What is the cost of drunken driving?

  • Data compiled by the NCRB shows that of the total road accidents in 2014, over-speeding accounted for 48%, reckless driving for 42%, poor weather conditions for 5%, mechanical defects for 2.5% and drunk-driving for 2.5%.
  • More than 40% of the drunken driving victims died, but the fatality proportion was not much lower, at around 33%, among victims of over-speeding and reckless-driving.
  • And, even if the Supreme Court decision is implemented perfectly, anyone can drive 500m to buy liquor and then return to the highway.

What can be an effective solution?

  • The only effective and sustainable solution to the dangers posed by drunk-driving is strict enforcement and punishment that becomes a deterrent.
  • For this purpose, the law can be strengthened further.
  • In fact, the Union cabinet has recently approved amendments to the Motor Vehicles Act, which raise the fine for drunken driving to Rs 10000, and if such driving results in death, it would be treated as culpable homicide under Section 299 of the IPC, punishable with imprisonment of up to 10 years.
  • Even stronger penal action is necessary. The fines can be escalated and driving licences can be suspended for longer durations, particularly in repeat offences.

Is this a matter for the Supreme Court to decide?

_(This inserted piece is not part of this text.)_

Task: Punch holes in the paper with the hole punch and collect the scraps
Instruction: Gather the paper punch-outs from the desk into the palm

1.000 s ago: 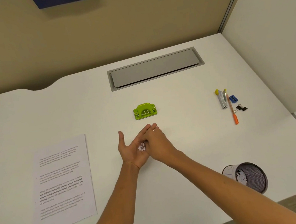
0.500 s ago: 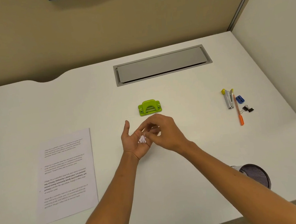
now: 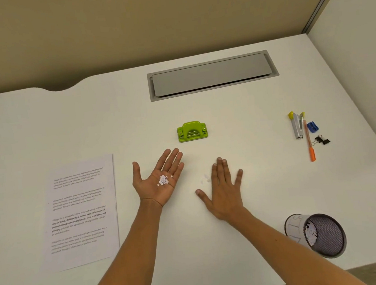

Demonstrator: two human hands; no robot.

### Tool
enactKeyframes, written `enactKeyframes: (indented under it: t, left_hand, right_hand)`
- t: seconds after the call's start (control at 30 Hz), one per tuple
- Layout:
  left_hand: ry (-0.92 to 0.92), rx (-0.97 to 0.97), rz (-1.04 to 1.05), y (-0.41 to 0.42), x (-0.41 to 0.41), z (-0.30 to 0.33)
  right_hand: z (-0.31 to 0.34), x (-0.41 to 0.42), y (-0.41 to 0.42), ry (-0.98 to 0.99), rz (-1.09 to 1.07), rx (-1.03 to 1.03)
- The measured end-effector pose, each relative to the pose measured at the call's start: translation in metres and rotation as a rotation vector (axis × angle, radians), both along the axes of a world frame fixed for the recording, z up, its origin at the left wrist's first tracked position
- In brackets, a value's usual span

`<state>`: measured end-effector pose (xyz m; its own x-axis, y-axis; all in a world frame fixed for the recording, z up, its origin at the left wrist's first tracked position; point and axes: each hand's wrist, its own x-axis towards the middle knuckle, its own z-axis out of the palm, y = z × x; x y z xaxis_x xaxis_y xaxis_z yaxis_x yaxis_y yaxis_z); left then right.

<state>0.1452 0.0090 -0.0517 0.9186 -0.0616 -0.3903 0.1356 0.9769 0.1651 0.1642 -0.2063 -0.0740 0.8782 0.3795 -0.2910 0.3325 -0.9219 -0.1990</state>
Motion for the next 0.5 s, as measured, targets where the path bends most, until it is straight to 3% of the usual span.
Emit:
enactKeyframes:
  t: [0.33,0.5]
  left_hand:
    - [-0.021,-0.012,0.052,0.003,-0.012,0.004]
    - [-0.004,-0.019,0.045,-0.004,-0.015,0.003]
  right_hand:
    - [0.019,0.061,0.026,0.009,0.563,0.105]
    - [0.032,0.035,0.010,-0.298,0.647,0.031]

  • It is an administrative matter where the decision rests with state governments. It is not just about the appropriate authority for such decisions.
  • The problem with Supreme Court decisions is their binding nature, much like law, which cannot be changed unless the concerned bench reviews its decision or a constitutional bench sits and decides.
  • The Constitution of India sets out a separation of powers between institutions of the state — executive, legislature and judiciary, to ensure the checks and balances so essential in a political democracy.
  • Of the three, if any one institution of the state attempts to perform a function that essentially belongs to another institution of the state, under the Constitution, this can be described as overreach.

What are the asymmetries?

  • First, the judiciary has the constitutional right to check the overreach of the executive and the legislature, but there is no such check on the judiciary or its accountability.
  • Second, the judiciary does not always check the underperformance of the executive. Example: It has failed to check government inaction against vigilante groups taking the law into their hands - which can be described as judicial under-reach.

What is the way ahead?

  • An independent judiciary is of critical importance in a political democracy, for it provides checks and balances vis-à-vis the executive and the legislature.
  • But there must be some institutional mechanisms that check judicial overreach or judicial under-reach to make the judiciary accountable, particularly to citizens.
  • The answer might lie partly in self-regulation.